## Work required
Please restate each entry that follows word for word.

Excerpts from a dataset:
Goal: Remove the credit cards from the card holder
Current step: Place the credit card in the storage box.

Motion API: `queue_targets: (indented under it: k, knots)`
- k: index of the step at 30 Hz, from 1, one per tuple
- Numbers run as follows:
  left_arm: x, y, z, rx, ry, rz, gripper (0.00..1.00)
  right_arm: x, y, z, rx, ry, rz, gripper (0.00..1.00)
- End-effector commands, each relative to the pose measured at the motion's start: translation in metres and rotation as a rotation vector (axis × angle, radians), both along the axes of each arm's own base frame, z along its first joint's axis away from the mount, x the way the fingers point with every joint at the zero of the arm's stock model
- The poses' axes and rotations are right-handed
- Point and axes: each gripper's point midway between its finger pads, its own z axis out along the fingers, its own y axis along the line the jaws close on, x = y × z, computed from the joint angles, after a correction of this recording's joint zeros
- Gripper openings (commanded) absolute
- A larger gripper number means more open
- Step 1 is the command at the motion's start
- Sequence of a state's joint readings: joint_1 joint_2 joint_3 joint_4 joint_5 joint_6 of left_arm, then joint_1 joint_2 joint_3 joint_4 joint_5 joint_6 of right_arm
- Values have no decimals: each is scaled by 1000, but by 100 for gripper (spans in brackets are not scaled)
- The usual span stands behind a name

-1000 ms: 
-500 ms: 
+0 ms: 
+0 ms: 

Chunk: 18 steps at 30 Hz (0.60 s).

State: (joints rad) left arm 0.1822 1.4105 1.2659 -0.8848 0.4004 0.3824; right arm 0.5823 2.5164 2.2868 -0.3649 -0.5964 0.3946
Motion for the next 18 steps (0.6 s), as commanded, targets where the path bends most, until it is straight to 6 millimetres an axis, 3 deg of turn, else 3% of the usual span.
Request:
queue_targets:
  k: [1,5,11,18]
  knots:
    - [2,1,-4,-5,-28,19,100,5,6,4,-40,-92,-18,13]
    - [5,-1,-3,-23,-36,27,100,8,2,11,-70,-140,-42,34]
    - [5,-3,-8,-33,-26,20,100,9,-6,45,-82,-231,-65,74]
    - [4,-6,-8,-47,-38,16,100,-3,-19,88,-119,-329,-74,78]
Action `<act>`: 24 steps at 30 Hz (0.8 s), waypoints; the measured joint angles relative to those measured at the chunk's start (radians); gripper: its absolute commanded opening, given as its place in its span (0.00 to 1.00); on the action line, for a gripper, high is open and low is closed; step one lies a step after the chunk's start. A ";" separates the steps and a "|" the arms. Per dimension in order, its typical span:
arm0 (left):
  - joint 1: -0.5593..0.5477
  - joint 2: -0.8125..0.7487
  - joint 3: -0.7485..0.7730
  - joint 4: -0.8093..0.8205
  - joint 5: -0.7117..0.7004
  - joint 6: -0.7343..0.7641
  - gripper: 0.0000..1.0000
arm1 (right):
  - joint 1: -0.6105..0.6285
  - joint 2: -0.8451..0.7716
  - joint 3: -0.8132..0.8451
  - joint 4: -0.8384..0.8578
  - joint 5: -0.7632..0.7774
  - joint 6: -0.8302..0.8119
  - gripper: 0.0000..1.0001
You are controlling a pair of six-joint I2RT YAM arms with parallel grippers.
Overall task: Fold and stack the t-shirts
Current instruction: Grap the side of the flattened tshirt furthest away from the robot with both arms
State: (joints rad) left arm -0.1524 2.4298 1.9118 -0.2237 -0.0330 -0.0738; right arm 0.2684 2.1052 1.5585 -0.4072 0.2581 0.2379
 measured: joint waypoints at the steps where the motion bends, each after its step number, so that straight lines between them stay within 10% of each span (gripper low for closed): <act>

## Written solution
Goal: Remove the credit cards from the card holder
Current step: Place the credit card in the storage box.

Motion API: `queue_targets: (indented under it: k, knots)`
- k: index of the step at 30 Hz, from 1, one per tuple
- Numbers run as follows:
  left_arm: x, y, z, rx, ry, rz, gripper (0.00..1.00)
  right_arm: x, y, z, rx, ry, rz, gripper (0.00..1.00)
- End-effector commands, each relative to the pose measured at the motion's start: translation in metres and rotation as a rotation vector (axis × angle, radians), both along the axes of each arm's own base frame, z along its first joint's axis away from the mount, x the way the fingers point with every joint at the zero of the arm's stock model
- The poses' axes and rotations are right-handed
- Point and axes: each gripper's point midway between its finger pads, its own z axis out along the fingers, its own y axis along the line the jaws close on, x = y × z, computed from the joint angles, after a correction of this recording's joint zeros
- Gripper openings (commanded) absolute
- A larger gripper number means more open
- Step 1 is the command at the motion's start
- Sequence of a state's joint readings: joint_1 joint_2 joint_3 joint_4 joint_5 joint_6 of left_arm, then joint_1 joint_2 joint_3 joint_4 joint_5 joint_6 of right_arm
- Values have no decimals: each is scaled by 1000, but by 100 for gripper (spans in brackets are not scaled)
- The usual span stands behind a name

-1000 ms: 
-500 ms: 
+0 ms: 
+0 ms: 

Chunk: 18 steps at 30 Hz (0.60 s).

State: (joints rad) left arm 0.1822 1.4105 1.2659 -0.8848 0.4004 0.3824; right arm 0.5823 2.5164 2.2868 -0.3649 -0.5964 0.3946
Motion for the next 18 steps (0.6 s), as commanded, targets where the path bends most, until it is straight to 6 millimetres an axis, 3 deg of turn, else 3% of the usual span.
Request:
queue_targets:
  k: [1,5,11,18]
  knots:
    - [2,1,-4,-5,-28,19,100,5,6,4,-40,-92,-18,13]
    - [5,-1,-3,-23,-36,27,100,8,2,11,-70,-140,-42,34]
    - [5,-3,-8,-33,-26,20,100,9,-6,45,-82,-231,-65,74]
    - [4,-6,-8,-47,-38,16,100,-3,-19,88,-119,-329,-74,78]
Action `<act>`: 24 steps at 30 Hz (0.8 s), waypoints; the measured joint angles relative to those measured at the chunk's start (radians); gripper: its absolute commanded opening, given as its place in its span (0.00 to 1.00); on the action line, for a gripper, high is open and low is closed; step one lies a step after the chunk's start. A ";" separates the steps and a "|" the arms. Per dimension in order, its typical span:
arm0 (left):
  - joint 1: -0.5593..0.5477
  - joint 2: -0.8125..0.7487
  - joint 3: -0.7485..0.7730
  - joint 4: -0.8093..0.8205
  - joint 5: -0.7117..0.7004
  - joint 6: -0.7343..0.7641
  - gripper: 0.0000..1.0000
arm1 (right):
  - joint 1: -0.6105..0.6285
  - joint 2: -0.8451..0.7716
  - joint 3: -0.8132..0.8451
  - joint 4: -0.8384..0.8578
  - joint 5: -0.7632..0.7774
  - joint 6: -0.8302..0.8119
  - gripper: 0.0000..1.0001
You are controlling a pair of six-joint I2RT YAM arms with parallel grippers.
Overall task: Fold and stack the t-shirts
Current instruction: Grap the side of the flattened tshirt furthest away from the robot with both arms
State: (joints rad) left arm -0.1524 2.4298 1.9118 -0.2237 -0.0330 -0.0738; right arm 0.2684 2.1052 1.5585 -0.4072 0.2581 0.2379
 measured: joint waypoints at the steps where the motion bends, each after its step number, so that straight lines between them stay within 10% of each span (gripper low for closed): <act>

No further work remains on this exercise.